This repo contains code for comparing audio representations on the task of audio synthesis with Generative Adversarial Networks (GAN). Some of the codes are borrowed from Facebook's GAN zoo repo.
- Install requirements:
pip install -r requirements.txt
- Download and install Python implementation of NSGT transform
- In order to compute the Fréchet Audio Distance (FAD) download and install google AI repo following the instructions here
We use a subset of the Nsynth datasaet as described in the paper accompanying this github repository.

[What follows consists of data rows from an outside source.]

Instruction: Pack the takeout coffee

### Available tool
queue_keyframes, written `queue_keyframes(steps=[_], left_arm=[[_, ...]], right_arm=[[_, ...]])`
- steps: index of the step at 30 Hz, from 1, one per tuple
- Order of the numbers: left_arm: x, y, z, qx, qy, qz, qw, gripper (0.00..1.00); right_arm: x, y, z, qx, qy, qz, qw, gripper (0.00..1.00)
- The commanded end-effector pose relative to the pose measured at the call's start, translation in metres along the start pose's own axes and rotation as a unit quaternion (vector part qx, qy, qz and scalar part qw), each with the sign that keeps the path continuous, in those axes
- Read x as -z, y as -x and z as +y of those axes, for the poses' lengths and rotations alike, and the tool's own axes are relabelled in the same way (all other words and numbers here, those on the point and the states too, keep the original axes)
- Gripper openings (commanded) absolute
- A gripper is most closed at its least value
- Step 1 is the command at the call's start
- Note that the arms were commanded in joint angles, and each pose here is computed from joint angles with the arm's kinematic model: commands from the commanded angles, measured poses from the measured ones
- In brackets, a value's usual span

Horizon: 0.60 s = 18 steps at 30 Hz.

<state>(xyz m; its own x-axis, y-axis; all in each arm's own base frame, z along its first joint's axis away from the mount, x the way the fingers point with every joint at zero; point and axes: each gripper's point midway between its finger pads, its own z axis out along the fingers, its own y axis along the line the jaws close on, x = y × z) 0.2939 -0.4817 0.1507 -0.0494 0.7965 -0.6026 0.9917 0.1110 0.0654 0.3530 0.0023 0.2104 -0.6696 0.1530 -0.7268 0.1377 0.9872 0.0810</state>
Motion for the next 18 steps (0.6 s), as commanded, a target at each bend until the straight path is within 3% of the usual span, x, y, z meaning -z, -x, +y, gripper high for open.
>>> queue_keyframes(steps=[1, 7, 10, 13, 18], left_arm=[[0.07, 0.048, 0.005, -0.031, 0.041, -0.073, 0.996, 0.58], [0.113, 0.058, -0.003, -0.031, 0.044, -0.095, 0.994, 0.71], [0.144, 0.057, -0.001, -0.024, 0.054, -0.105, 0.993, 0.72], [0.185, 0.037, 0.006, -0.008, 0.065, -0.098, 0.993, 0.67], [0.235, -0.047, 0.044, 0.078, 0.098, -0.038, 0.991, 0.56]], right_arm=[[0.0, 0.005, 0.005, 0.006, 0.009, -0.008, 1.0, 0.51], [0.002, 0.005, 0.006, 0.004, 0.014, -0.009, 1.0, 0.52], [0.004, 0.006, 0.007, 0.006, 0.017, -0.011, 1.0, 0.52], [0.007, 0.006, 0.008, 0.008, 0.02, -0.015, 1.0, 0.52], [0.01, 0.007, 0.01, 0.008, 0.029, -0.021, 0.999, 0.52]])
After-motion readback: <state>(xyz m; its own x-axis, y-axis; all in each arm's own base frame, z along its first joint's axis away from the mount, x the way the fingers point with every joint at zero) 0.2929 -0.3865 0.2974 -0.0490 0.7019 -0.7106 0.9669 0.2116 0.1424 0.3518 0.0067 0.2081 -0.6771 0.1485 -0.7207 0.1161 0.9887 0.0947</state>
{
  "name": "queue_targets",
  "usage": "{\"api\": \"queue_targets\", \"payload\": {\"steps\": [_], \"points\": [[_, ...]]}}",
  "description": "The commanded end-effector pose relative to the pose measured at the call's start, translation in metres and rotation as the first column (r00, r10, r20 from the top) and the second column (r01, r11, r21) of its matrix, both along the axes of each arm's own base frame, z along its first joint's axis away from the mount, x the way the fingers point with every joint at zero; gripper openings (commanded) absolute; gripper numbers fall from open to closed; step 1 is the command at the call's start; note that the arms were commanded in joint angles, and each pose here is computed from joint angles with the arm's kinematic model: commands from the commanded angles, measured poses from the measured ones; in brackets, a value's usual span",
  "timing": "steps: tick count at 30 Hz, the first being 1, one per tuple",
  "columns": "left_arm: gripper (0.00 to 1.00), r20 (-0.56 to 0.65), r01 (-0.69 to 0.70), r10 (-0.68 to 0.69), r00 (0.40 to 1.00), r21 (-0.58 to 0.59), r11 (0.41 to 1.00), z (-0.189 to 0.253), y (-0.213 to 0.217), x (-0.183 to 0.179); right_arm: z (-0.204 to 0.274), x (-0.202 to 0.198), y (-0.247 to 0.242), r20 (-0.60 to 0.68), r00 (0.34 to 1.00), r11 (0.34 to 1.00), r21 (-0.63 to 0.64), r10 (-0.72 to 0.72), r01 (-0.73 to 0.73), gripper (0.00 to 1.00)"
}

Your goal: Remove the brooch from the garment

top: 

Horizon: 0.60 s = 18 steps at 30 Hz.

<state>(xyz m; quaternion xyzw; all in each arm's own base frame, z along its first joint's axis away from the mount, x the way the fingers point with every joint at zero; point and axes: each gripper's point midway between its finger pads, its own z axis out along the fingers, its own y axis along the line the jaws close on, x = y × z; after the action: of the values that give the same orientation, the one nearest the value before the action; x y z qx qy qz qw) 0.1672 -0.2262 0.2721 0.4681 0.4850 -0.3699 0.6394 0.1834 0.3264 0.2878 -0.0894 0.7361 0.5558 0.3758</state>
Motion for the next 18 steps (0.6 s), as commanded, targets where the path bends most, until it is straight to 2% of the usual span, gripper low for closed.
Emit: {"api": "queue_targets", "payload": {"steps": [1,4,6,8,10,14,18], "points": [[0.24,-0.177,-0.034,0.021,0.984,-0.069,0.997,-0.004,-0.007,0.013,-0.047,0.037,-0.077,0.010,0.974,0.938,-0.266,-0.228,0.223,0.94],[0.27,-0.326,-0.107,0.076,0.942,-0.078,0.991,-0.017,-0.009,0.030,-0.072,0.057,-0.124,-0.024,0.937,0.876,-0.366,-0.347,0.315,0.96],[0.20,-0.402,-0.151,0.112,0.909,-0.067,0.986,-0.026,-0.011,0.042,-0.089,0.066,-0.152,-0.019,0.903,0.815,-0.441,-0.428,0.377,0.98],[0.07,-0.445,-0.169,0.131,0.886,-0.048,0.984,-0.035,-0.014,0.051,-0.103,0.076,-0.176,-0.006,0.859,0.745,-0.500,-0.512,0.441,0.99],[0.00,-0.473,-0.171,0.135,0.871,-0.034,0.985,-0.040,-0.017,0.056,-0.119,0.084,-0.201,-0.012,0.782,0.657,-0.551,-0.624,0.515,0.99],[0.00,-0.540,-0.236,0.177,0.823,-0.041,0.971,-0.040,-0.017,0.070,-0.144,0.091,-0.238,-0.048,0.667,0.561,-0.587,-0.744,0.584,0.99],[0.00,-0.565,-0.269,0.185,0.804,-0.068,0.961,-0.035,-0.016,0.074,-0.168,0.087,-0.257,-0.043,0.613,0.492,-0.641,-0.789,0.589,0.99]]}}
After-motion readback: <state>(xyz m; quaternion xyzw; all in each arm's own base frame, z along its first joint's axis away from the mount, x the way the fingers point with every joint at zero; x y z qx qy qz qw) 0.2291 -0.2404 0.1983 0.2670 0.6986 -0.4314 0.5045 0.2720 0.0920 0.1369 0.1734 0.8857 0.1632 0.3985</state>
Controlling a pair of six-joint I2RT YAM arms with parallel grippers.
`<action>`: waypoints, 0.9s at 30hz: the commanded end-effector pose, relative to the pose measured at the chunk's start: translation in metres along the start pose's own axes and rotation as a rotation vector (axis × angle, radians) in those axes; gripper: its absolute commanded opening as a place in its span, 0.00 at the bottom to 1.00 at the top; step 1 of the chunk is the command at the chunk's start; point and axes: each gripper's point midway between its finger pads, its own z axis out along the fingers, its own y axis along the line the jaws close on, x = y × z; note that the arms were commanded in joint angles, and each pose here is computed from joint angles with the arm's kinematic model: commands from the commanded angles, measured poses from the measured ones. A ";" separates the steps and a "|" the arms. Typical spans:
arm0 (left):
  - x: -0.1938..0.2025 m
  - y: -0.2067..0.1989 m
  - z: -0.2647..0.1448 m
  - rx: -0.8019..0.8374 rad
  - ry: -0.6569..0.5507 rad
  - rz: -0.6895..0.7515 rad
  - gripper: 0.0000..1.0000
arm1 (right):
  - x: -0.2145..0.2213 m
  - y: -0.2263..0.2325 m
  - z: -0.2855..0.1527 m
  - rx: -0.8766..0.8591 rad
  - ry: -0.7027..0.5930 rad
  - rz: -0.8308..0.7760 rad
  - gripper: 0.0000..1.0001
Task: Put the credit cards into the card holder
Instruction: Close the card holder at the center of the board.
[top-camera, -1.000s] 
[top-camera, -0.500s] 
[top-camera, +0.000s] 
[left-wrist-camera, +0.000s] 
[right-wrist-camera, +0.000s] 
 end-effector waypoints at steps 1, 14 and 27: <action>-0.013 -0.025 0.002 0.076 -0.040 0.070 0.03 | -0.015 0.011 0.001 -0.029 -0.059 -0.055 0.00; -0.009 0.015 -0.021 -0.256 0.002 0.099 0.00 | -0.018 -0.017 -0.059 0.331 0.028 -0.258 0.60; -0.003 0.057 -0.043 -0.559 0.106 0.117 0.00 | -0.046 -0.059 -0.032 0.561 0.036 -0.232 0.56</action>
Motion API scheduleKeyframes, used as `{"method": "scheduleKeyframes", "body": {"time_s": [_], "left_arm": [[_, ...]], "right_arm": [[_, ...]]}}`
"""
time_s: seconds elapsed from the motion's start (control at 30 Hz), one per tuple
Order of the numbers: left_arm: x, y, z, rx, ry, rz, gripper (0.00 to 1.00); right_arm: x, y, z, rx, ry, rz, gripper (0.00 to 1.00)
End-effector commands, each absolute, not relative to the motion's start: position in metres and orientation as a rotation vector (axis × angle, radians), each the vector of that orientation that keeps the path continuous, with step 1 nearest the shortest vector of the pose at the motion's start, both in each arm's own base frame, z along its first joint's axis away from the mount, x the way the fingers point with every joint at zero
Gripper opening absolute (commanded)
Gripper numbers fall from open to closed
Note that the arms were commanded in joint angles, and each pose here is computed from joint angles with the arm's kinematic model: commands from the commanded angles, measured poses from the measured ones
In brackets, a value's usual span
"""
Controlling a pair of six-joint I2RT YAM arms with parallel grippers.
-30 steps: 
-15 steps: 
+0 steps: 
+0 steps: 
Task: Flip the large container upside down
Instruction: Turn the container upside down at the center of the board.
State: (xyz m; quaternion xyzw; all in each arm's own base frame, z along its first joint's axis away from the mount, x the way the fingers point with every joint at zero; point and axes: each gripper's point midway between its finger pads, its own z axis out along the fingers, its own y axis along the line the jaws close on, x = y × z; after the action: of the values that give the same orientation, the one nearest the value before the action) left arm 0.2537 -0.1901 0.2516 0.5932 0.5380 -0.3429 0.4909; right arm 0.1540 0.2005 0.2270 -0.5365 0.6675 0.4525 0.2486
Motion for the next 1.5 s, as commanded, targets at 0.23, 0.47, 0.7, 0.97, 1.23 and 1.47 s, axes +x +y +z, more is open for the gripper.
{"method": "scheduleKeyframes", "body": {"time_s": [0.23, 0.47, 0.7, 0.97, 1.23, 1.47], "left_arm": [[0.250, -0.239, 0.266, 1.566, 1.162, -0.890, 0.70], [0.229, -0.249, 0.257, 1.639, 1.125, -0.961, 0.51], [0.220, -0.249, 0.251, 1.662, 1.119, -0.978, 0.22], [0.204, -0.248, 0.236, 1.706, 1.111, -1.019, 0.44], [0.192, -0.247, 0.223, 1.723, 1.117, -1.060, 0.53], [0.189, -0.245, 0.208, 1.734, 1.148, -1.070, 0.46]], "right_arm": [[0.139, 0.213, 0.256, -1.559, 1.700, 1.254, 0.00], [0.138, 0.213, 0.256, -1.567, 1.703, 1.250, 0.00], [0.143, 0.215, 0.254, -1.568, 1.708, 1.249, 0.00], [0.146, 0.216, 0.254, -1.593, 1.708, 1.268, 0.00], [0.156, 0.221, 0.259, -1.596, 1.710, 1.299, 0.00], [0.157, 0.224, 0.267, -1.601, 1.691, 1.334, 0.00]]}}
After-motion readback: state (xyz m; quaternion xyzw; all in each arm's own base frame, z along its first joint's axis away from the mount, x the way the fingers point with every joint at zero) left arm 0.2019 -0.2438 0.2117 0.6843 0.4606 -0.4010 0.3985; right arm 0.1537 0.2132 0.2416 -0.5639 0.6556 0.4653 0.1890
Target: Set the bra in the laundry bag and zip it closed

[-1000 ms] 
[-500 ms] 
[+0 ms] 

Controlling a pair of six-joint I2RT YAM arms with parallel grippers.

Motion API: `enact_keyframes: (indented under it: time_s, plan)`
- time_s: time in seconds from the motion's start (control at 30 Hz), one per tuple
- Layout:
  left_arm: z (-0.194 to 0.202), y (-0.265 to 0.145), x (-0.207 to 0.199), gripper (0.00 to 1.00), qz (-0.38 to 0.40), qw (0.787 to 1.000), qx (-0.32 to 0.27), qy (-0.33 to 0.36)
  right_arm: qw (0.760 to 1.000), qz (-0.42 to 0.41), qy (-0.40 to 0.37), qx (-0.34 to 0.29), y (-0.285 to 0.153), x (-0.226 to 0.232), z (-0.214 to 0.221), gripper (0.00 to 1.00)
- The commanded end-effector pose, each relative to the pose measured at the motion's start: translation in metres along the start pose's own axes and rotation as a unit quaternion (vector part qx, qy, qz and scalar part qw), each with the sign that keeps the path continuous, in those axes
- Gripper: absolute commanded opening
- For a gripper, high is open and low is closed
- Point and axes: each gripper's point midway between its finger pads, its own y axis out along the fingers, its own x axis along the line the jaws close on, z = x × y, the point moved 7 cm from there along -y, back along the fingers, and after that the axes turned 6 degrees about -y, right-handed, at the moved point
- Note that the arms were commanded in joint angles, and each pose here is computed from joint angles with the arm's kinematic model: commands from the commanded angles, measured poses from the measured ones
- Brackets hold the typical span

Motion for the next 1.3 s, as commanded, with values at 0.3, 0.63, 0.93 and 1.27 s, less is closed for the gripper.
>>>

Train a new model from the module's root folder by executing:
python train.py -c <path-to-configuration-file>
The experiments are defined in a configuration file with JSON format.
{
"name": "mag-if_test_config",
"comments": "dummy_configuration",
"output_path": "output/path",
"loaderConfig": {
"data_path": "path/to/nsynth/audio/folder",
"att_dict_path": "path/to/nsynth/metadata/file",
"filter": ["acoustic"],
"instrument_labels": ["brass", "mallet", "flute", "guitar"],
"shuffle": false,
"attribute_list": ["pitch"],
"pitch_range": [40, 70],
"load_metadata": true,
"size": 1000
},
"transformConfig": {
"transform": "mag-if",
"fade_out": true,
"fft_size": 1024,
"win_size": 1024,
"n_frames": 64,
"hop_size": 256,
"log": true,
"ifreq": true,
"sample_rate": 16000,
"audio_length": 16000
},
"modelConfig": {
"formatLayerType": "default",
"ac_gan": true,
"downSamplingFactor": [
[16, 16],
[8, 8],
[4, 4],
[2, 2],
[1, 1]
],
"imagefolderDataset": true,
"maxIterAtScale": [50, 50, 50, 50, 50],
"alphaJumpMode": "linear",
"alphaNJumps": [600, 600, 600, 600, 1200],
"alphaSizeJumps": [32, 32, 32, 32, 32],
"transposed": false,
"depthScales": [5, 5, 5, 5, 5],
"miniBatchSize": [2, 2, 2, 2, 2],
"dimLatentVector": 2,
"perChannelNormalization": true,
"lossMode": "WGANGP",
"lambdaGP": 10.0,
"leakyness": 0.02,
"miniBatchStdDev": true,
"baseLearningRate": 0.0006,
"dimOutput": 2,
"weightConditionG": 10.0,
"weightConditionD": 10.0,
"attribKeysOrder": {
"pitch": 0
},
"startScale": 0,
"skipAttDfake": []
}
}
You can run the evaluation metrics described in the paper: Pitch Inception Score (PIS), Instrument Inception Score (IIS), Pitch Kernel Inception Distance (PKID), Instrument Kernel Inception Distance (PKID) and the Fréchet Audio Distance (FAD).
- For computing Inception Scores run:
python eval.py <pis or iis> --fake <path_to_fake_data> -d <output_path>
- For distance-like evaluation run:
python eval.py <pkid, ikid or fad> --real <path_to_real_data> --fake <path_to_fake_data> -d <output_path>
python generate.py <random, scale, interpolation or from_midi> -d <path_to_model_root_folder>
Here you can listen to audios synthesized with models trained on a variety of audio representations, includeing the raw audio waveform and several time-frequency representations.
This repo is still a work in progress. Come later for more documentation and refactored code.